- Task instructions
Two lines in the data below mark the range: the one with "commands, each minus" and the one with "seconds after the". Return both, along with every line between them, exactly.
────────────────────────────────────────
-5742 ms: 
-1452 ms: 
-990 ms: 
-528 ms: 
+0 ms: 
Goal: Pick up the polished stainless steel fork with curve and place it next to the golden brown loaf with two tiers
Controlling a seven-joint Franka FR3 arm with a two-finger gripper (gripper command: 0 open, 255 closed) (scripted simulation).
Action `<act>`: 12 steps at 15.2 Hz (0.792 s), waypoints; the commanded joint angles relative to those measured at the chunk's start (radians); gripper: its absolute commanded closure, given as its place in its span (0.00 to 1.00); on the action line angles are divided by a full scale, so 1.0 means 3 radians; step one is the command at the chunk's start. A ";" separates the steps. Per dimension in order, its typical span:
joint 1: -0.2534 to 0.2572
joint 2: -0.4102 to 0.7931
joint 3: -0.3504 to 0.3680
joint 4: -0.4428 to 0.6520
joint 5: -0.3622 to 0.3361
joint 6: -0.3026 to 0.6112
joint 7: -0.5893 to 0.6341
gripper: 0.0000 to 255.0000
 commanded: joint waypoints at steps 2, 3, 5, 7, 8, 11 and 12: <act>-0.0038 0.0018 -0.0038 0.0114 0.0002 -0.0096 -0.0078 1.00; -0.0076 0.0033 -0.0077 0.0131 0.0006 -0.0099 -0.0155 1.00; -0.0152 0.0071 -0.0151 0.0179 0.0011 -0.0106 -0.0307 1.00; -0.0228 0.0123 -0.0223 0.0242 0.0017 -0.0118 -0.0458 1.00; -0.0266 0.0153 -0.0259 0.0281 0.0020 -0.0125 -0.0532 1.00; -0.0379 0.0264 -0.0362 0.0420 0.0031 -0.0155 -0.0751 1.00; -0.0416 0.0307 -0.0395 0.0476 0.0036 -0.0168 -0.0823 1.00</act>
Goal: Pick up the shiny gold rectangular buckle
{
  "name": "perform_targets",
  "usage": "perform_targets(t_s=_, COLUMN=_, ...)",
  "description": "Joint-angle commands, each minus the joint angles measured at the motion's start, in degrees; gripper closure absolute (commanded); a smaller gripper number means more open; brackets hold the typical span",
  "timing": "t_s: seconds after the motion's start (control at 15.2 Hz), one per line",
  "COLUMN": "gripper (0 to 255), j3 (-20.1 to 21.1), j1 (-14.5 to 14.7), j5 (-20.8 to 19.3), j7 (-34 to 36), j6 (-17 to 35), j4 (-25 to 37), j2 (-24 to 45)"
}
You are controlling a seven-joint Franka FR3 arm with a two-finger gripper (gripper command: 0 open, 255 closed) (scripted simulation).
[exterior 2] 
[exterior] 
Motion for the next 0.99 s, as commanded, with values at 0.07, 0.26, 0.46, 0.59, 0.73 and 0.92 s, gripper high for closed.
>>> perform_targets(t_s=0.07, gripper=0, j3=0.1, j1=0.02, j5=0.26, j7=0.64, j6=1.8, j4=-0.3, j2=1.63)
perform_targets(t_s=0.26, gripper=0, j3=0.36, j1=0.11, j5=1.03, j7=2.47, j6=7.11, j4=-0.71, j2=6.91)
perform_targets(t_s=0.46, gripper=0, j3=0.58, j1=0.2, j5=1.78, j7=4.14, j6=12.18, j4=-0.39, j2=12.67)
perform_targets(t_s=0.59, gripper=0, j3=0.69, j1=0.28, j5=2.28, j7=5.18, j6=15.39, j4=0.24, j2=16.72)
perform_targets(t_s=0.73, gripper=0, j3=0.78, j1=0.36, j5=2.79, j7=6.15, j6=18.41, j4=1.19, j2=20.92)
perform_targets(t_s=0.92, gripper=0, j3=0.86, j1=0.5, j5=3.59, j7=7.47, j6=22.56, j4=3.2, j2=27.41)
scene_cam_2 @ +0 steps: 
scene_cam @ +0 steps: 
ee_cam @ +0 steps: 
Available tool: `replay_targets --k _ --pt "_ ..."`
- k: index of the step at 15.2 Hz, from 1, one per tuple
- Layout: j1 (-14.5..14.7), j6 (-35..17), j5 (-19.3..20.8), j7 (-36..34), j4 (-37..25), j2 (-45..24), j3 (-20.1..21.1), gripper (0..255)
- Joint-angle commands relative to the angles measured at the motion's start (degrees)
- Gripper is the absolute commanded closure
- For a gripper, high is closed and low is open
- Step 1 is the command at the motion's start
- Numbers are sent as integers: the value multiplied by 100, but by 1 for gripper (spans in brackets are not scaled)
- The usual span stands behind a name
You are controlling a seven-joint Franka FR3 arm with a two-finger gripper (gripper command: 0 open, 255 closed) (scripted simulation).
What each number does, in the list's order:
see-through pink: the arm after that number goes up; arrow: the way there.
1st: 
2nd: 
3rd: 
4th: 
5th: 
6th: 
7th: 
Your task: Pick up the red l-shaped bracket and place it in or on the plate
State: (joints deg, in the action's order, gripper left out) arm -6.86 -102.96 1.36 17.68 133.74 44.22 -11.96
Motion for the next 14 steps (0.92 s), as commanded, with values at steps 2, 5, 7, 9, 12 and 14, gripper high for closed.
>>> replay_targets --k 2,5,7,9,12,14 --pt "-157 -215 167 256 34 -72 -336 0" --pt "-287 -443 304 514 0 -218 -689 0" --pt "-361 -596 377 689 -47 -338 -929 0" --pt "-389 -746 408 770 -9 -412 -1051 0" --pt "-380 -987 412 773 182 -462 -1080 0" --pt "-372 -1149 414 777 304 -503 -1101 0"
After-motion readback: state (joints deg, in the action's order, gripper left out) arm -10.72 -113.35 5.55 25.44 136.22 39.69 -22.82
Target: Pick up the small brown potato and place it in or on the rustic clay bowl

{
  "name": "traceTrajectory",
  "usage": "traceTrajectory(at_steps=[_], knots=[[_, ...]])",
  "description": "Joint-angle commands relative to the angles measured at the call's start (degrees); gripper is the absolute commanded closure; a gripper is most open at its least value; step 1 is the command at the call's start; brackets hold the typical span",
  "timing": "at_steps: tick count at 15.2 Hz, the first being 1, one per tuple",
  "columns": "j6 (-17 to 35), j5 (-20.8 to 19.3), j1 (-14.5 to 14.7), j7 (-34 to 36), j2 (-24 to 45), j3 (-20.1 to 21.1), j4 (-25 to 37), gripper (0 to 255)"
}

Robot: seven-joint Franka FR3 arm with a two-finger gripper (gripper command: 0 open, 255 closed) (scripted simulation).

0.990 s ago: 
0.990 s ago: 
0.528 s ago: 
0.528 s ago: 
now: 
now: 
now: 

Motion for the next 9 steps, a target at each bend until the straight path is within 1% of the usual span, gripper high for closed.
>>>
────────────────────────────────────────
- Your solution
  "description": "Joint-angle commands, each minus the joint angles measured at the motion's start, in degrees; gripper closure absolute (commanded); a smaller gripper number means more open; brackets hold the typical span",
  "timing": "t_s: seconds after the motion's start (control at 15.2 Hz), one per line",

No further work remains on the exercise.